■ Instructions for the task ■
Below is a block of data; give all of it again word for word.

(Source records)
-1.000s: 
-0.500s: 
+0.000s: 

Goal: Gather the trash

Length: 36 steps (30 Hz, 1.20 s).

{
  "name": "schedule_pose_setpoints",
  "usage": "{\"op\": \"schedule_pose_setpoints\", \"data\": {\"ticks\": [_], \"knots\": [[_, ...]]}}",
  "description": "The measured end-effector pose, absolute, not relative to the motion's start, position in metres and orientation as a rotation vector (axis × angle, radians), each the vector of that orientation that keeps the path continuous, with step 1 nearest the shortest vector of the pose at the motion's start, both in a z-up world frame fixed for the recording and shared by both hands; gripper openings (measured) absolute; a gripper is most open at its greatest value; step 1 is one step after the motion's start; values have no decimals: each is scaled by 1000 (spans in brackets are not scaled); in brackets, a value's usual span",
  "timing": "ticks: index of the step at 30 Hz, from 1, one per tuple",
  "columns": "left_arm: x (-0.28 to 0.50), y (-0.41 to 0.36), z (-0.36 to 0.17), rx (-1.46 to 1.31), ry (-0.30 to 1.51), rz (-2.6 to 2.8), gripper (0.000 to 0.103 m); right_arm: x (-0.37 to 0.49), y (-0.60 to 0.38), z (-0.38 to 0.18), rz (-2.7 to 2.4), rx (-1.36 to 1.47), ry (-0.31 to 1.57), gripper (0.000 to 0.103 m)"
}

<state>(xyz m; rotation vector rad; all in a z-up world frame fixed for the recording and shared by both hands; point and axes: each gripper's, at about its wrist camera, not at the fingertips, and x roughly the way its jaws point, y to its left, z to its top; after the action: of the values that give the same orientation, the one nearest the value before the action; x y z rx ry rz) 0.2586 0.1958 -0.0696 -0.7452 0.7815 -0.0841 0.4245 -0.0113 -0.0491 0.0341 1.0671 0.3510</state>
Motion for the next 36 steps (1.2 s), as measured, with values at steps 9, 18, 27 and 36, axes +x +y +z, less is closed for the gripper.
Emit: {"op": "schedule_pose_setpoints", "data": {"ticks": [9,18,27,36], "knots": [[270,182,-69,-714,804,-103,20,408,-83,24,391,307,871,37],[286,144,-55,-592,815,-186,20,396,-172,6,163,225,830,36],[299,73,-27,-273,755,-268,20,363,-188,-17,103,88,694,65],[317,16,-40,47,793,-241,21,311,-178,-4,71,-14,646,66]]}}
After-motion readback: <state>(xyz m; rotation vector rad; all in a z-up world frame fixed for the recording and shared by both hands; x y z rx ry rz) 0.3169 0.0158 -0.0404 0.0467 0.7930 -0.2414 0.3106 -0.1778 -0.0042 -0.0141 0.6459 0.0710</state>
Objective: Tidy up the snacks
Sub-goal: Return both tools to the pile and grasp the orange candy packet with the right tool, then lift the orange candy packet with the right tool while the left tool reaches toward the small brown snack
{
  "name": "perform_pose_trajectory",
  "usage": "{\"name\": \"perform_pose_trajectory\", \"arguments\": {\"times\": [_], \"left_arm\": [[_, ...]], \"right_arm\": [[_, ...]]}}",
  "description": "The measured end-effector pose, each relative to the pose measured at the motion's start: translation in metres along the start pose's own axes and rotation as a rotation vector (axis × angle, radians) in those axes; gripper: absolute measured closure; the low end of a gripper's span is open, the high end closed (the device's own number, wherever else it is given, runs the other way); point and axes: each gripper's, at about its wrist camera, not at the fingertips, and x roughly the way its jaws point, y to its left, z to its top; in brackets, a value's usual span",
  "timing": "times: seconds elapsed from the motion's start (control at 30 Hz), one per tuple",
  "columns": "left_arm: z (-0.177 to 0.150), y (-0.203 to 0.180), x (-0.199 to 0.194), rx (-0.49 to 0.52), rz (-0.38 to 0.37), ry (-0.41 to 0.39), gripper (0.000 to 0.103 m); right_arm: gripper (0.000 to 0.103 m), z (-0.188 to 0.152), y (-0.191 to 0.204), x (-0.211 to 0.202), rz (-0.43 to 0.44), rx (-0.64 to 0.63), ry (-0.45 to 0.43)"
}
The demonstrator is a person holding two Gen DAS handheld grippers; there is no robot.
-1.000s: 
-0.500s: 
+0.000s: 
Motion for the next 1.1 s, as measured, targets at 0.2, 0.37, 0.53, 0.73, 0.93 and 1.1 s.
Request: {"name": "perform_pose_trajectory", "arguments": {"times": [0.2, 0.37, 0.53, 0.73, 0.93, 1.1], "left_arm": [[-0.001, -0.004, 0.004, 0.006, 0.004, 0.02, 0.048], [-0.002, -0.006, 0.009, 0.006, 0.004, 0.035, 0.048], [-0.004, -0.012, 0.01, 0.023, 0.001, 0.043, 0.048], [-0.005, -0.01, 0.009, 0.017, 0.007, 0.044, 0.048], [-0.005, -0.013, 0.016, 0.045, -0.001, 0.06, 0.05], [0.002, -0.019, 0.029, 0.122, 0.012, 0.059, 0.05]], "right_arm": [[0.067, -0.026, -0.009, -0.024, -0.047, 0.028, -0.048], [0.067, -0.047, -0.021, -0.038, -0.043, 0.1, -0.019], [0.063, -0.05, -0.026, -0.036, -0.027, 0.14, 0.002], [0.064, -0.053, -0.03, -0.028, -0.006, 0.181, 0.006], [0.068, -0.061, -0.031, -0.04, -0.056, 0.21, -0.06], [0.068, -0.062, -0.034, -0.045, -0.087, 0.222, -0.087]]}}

■ Your solution ■
-1.000s: 
-0.500s: 
+0.000s: 

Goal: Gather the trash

Length: 36 steps (30 Hz, 1.20 s).

{
  "name": "schedule_pose_setpoints",
  "usage": "{\"op\": \"schedule_pose_setpoints\", \"data\": {\"ticks\": [_], \"knots\": [[_, ...]]}}",
  "description": "The measured end-effector pose, absolute, not relative to the motion's start, position in metres and orientation as a rotation vector (axis × angle, radians), each the vector of that orientation that keeps the path continuous, with step 1 nearest the shortest vector of the pose at the motion's start, both in a z-up world frame fixed for the recording and shared by both hands; gripper openings (measured) absolute; a gripper is most open at its greatest value; step 1 is one step after the motion's start; values have no decimals: each is scaled by 1000 (spans in brackets are not scaled); in brackets, a value's usual span",
  "timing": "ticks: index of the step at 30 Hz, from 1, one per tuple",
  "columns": "left_arm: x (-0.28 to 0.50), y (-0.41 to 0.36), z (-0.36 to 0.17), rx (-1.46 to 1.31), ry (-0.30 to 1.51), rz (-2.6 to 2.8), gripper (0.000 to 0.103 m); right_arm: x (-0.37 to 0.49), y (-0.60 to 0.38), z (-0.38 to 0.18), rz (-2.7 to 2.4), rx (-1.36 to 1.47), ry (-0.31 to 1.57), gripper (0.000 to 0.103 m)"
}

<state>(xyz m; rotation vector rad; all in a z-up world frame fixed for the recording and shared by both hands; point and axes: each gripper's, at about its wrist camera, not at the fingertips, and x roughly the way its jaws point, y to its left, z to its top; after the action: of the values that give the same orientation, the one nearest the value before the action; x y z rx ry rz) 0.2586 0.1958 -0.0696 -0.7452 0.7815 -0.0841 0.4245 -0.0113 -0.0491 0.0341 1.0671 0.3510</state>
Motion for the next 36 steps (1.2 s), as measured, with values at steps 9, 18, 27 and 36, axes +x +y +z, less is closed for the gripper.
Emit: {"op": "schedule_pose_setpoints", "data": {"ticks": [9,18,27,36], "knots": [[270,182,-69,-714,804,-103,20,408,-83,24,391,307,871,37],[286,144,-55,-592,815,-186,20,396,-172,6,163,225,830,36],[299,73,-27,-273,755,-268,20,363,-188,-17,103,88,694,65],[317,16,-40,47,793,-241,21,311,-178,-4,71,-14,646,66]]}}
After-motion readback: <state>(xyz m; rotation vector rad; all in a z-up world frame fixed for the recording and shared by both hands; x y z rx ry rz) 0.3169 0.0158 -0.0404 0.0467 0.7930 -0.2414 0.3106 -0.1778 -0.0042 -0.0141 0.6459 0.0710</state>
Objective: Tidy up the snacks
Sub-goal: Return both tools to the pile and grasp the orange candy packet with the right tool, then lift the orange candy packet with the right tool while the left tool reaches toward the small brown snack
{
  "name": "perform_pose_trajectory",
  "usage": "{\"name\": \"perform_pose_trajectory\", \"arguments\": {\"times\": [_], \"left_arm\": [[_, ...]], \"right_arm\": [[_, ...]]}}",
  "description": "The measured end-effector pose, each relative to the pose measured at the motion's start: translation in metres along the start pose's own axes and rotation as a rotation vector (axis × angle, radians) in those axes; gripper: absolute measured closure; the low end of a gripper's span is open, the high end closed (the device's own number, wherever else it is given, runs the other way); point and axes: each gripper's, at about its wrist camera, not at the fingertips, and x roughly the way its jaws point, y to its left, z to its top; in brackets, a value's usual span",
  "timing": "times: seconds elapsed from the motion's start (control at 30 Hz), one per tuple",
  "columns": "left_arm: z (-0.177 to 0.150), y (-0.203 to 0.180), x (-0.199 to 0.194), rx (-0.49 to 0.52), rz (-0.38 to 0.37), ry (-0.41 to 0.39), gripper (0.000 to 0.103 m); right_arm: gripper (0.000 to 0.103 m), z (-0.188 to 0.152), y (-0.191 to 0.204), x (-0.211 to 0.202), rz (-0.43 to 0.44), rx (-0.64 to 0.63), ry (-0.45 to 0.43)"
}
The demonstrator is a person holding two Gen DAS handheld grippers; there is no robot.
-1.000s: 
-0.500s: 
+0.000s: 
Motion for the next 1.1 s, as measured, targets at 0.2, 0.37, 0.53, 0.73, 0.93 and 1.1 s.
Request: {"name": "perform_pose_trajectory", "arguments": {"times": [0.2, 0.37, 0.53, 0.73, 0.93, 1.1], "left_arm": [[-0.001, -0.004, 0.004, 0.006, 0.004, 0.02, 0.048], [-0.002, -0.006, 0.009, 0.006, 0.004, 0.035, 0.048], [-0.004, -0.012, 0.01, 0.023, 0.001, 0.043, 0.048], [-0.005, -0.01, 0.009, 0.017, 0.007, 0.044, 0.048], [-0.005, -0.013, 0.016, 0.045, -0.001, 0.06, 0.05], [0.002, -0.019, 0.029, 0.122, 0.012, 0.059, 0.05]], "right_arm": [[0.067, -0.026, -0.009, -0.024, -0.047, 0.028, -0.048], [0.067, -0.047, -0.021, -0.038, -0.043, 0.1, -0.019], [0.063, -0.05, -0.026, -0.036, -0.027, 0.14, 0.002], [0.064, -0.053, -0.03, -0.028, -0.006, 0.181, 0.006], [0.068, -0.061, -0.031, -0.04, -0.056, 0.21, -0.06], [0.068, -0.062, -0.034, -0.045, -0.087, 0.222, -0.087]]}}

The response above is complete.